PPS99 Logo tiny

Communication Software

Written by Dave Houldershaw, Ian Tickle, Huub Driessen and Clare Sansom

Back to Technology Page
Main Index


Introduction to Communication Tools

During this course, we will be using a variety of communication tools to interact with each other as well as the visualisation tools we use to explore protein structure. The most important of these is the Instant Messenger tool Jabber which we will be using for our interactive tutorials. We also run a blog in which we link recent developments in research into protein structure and allied disciplines with the course material. Many of the posts are linked to talks in the Birkbeck Department of Biological Sciences including those given during Birkbeck Science Week and as part of the regular seminar programme that is run jointly with life science departments at University College London.

We will be using email discussion lists regularly throughout the course. There are two of these: the general list and the tutors' list. More details of these lists are available here.
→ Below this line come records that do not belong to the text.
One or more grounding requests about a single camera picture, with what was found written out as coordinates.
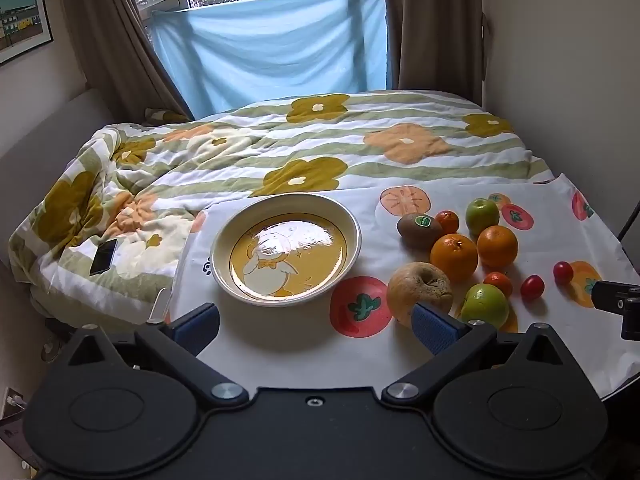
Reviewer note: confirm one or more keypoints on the brown kiwi with green sticker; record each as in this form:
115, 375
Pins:
417, 232

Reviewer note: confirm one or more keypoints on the black stand leg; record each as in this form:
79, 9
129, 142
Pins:
627, 220

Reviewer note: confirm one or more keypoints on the brown curtain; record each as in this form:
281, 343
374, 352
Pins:
110, 35
435, 25

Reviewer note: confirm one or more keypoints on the duck print plate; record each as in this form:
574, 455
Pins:
290, 255

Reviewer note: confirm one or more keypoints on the framed wall poster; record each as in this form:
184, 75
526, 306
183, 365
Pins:
22, 15

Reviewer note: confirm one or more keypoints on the small mandarin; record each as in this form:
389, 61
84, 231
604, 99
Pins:
499, 284
447, 222

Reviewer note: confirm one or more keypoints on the floral striped quilt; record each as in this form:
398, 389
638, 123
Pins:
350, 160

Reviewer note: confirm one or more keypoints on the green apple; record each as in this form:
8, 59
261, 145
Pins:
481, 217
482, 305

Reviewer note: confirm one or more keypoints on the black smartphone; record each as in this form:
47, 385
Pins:
103, 256

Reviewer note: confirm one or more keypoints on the red cherry tomato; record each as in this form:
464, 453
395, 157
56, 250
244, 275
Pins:
563, 272
532, 287

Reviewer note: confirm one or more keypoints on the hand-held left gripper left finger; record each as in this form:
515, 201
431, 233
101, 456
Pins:
200, 322

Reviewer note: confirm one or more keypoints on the wall socket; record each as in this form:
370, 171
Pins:
12, 399

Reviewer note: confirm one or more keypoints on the light blue sheet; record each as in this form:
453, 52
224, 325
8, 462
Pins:
275, 50

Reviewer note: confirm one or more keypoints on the white slim object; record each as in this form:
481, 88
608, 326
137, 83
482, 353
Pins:
160, 306

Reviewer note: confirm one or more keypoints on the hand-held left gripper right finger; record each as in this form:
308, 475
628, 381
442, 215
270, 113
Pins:
432, 327

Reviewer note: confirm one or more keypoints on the fruit print white cloth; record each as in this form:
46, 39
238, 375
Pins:
300, 330

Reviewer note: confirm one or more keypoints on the orange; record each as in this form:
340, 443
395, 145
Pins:
454, 257
497, 246

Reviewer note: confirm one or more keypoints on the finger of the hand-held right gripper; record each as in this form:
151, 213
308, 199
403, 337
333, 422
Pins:
607, 294

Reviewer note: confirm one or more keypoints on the beige pillow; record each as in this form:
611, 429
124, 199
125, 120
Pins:
162, 115

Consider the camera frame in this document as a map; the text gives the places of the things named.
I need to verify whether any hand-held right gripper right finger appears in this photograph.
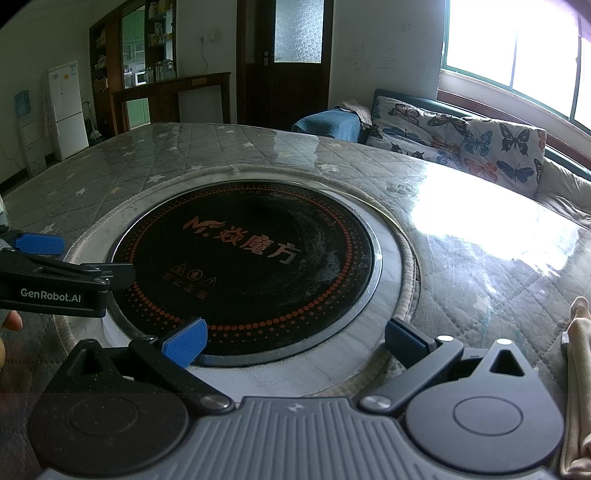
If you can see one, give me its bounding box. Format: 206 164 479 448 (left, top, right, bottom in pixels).
360 318 540 414

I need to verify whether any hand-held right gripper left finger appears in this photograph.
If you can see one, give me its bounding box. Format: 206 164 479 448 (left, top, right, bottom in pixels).
46 318 236 412

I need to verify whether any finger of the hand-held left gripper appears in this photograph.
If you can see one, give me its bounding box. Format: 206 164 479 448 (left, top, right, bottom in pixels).
0 226 65 257
0 251 137 292

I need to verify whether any cream cloth garment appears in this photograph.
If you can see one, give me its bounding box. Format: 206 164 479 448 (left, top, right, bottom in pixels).
558 295 591 480

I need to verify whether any person's left hand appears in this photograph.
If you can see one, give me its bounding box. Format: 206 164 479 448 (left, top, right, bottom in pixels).
0 310 23 372

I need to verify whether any round black induction cooktop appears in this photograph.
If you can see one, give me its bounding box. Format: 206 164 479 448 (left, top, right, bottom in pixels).
106 180 384 367

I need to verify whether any white water dispenser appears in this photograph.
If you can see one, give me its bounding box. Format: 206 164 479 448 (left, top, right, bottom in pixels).
14 90 47 174

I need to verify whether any broom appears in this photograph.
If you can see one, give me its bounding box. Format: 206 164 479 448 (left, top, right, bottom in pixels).
82 99 102 141

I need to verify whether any white refrigerator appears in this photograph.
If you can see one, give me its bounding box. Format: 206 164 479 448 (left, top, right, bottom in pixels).
47 61 89 161

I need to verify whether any grey star quilted table cover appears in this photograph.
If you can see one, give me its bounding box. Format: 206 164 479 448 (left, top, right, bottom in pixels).
0 121 591 480

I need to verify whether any dark wooden console counter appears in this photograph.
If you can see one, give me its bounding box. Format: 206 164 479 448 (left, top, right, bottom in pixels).
111 71 232 137

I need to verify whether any dark wooden shelf cabinet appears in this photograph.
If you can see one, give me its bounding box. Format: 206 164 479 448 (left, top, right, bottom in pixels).
89 0 178 137

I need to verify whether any plain beige cushion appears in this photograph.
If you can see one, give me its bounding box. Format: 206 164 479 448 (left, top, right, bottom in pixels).
536 157 591 217

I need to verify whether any blue quilted armrest cover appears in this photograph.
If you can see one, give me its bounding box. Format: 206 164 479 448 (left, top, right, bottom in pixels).
292 108 365 144

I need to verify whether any beige towel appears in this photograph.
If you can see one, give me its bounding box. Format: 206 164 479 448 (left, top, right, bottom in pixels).
336 99 374 130

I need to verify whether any dark wooden door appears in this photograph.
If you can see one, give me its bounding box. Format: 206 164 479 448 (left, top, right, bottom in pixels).
236 0 334 132

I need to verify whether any green framed window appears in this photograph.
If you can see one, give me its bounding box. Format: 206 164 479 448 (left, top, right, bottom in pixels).
436 0 591 139
We will discuss blogs, wikis and other "social software" communication tools at much more length in section 4 of the course, when we also discuss the scientific literature and how it is accessed and used. In the mean time, if you use Twitter at all, you might like to consider following the account for the Birkbeck College School of Science

You might also be interested to know that before we used the Instant Messenger tool for tutorials, tutors and students used to meet in a MUD - a Multi-User Dimension, or a text-based, real-time virtual world. When the PPS course started at the end of the 1990s we used BioMOO, or 'the biologists' virtual meeting place' and this was later replaced by a simpler MUD run at Birkbeck. Both these systems are now obsolete.